- Born: 8 April 1927 Planina pri Črnomlju, Yugoslavia (present-day Slovenia)
- Died: 14 January 2019 (aged 91)
- Education: Academy of Fine Arts in Ljubljana
- Known for: Printmaking, Wash drawing, Painting
- Notable work: The Call (1978) (most notable)
- Movement: Ljubljana Graphic School
- Awards: silver award in Paris for The Call

= Tinca Stegovec =

Slovenian artist (1927–2019)

Tinca Stegovec (8 April 1927 – 14 January 2019) was a Slovenian artist, known mostly for her printmaking and painting, and associated with the group of artists internationally known as Ljubljana Graphic School.

== Life and work ==
She is described as "highly figurative artist and a subtle observer of the world around her and interpersonal relations". Critics wrote her works are "deep personal stories, characterized by a deliberate choice of subjects and carefully selected visual means". For health reasons however she abandoned printmaking after 1988 and devoted herself to drawing and painting.

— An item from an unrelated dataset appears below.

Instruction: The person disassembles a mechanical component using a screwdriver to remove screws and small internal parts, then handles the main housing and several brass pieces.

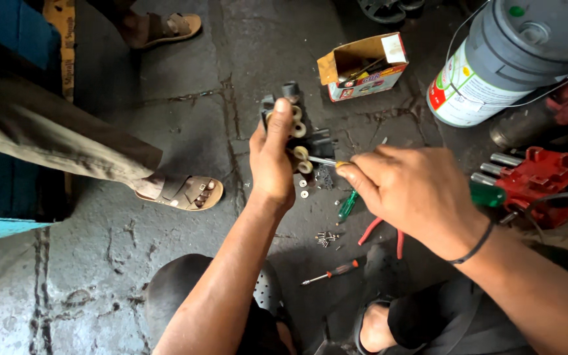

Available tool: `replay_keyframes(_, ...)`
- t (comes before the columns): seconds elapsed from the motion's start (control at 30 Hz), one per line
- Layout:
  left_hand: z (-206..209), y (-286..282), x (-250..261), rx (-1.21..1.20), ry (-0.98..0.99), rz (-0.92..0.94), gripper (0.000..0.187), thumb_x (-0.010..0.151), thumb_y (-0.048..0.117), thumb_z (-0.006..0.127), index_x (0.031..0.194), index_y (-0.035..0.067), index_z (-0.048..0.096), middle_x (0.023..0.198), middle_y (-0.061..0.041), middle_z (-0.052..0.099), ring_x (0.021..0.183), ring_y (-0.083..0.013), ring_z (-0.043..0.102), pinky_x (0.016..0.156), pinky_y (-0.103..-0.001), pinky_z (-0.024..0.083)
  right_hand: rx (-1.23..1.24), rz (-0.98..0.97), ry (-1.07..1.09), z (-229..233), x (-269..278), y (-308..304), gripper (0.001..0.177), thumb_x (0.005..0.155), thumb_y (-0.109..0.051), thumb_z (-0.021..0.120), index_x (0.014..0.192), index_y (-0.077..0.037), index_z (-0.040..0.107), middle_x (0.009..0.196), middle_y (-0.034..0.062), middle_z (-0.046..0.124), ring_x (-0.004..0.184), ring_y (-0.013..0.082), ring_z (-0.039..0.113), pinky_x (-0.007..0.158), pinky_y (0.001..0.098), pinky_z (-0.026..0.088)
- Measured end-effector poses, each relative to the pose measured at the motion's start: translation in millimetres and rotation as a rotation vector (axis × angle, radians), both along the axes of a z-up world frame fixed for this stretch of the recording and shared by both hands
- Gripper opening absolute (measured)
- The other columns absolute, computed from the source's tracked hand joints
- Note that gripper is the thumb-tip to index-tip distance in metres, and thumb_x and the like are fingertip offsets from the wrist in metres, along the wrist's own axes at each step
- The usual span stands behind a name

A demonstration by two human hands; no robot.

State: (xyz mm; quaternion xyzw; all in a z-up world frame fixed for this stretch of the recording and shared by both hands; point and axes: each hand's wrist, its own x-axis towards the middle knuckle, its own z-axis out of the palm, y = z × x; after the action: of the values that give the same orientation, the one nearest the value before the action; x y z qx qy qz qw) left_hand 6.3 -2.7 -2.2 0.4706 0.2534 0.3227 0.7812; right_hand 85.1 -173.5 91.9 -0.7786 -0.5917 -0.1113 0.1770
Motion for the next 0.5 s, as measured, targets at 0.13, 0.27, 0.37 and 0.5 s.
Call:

A large part of her life was also teaching, traveling, journalism and translating.

She donated her entire printmaking oeuvre together with matrices and four drawings, as well as a large portion of her professional library, to the International Centre of Graphic Arts Ljubljana.

== Exhibitions and awards ==
In 1954, she had her first solo exhibition of prints and wash drawings in Ljubljana’s Small Gallery (Mala galerija).

In 1963, she received a six-month scholarship to study in Paris and decided to take up intaglio (printmaking) with Professor Stanley William Hayter in his legendary Atelier 17 studio in Paris.

In 1966, she held her first solo exhibition abroad, followed by a busy exhibiting period during which she received the Prešeren Fund Award.

In 1985, her graphic art titled "The Call" ("Klic" in Slovenian), which she created in 1978, received a silver award in Paris.

Stegovec died on 14 January 2019, aged 91.